As our reader states, this black beauty is apparently stuck on some tape in what looks to be the corner of a room. We think that our reader is right in identifying these as blister beetles. Blister beetles are a fairly common species of beetle; they feed on leaves, flowers, nectar and pollen, and gardeners often find them among their plants. As they can cause significant damage to crops during the warmer seasons (when reproduction rates rise and infestations occur), they are considered pests. Blister beetles have also been known to wander into homes as they are generally attracted to light, and this could be the case for our reader. Although these critters are not parasitic, nor are they life-threatening, they are not completely harmless either. Our reader likely does not have much to worry about, given that this beetle is dead, but we nonetheless would advise wearing gardening gloves if he handles the bug when discarding it.

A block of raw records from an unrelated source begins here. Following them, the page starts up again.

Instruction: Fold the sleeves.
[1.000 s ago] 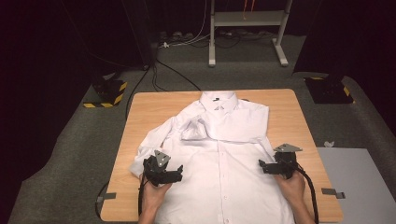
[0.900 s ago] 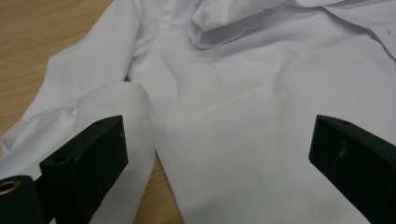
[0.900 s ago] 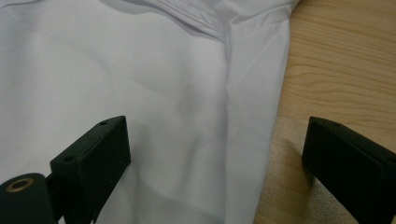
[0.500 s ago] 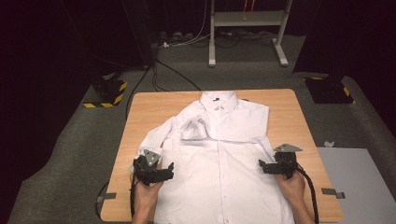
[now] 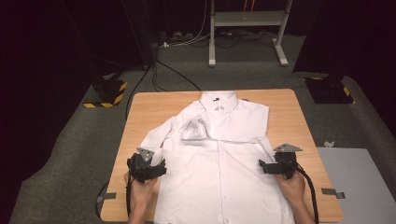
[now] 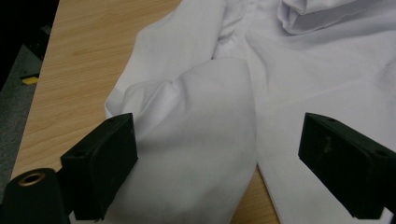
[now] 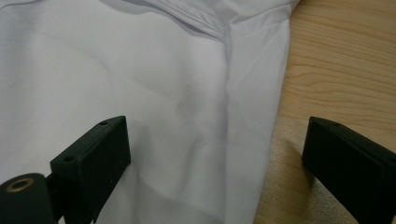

What makes the blister beetle harmful to humans is the toxin called cantharidin that they can secrete when threatened. If one comes into direct contact with cantharidin, it can cause blisters to form on the skin that can last upwards of a week. Luckily, the blisters are no more than regular blisters, and pose no serious, long-term threat to humans. That being said, Orkin’s page on blister beetles states that they are extremely dangerous to livestock (specifically sheep and horses) if enough of them are consumed. Of course, blister beetles are not purposefully fed to the animals, but are ingested accidentally when they find their way into the plant feed or hay that the animals eat. With all of this in mind, our reader should not have to worry if he does not have livestock, or a garden, but if he has either of these two, he might want to go outside and check for roaming beetles. If he needs advice as to how to control blister beetle infestations, the previously linked Orkin page will be a helpful resource. Otherwise, it is likely that our reader just found the one dead beetle in his home, and that there are no more beetles present and nothing to worry about.
To conclude, the dead bug our reader found stuck on tape is indeed a black blister beetle. As it is dead, it should pose no threat, but we nonetheless encourage caution as it is better to be safe than sorry. We hope that this article proves insightful to our reader and clears some things up for him!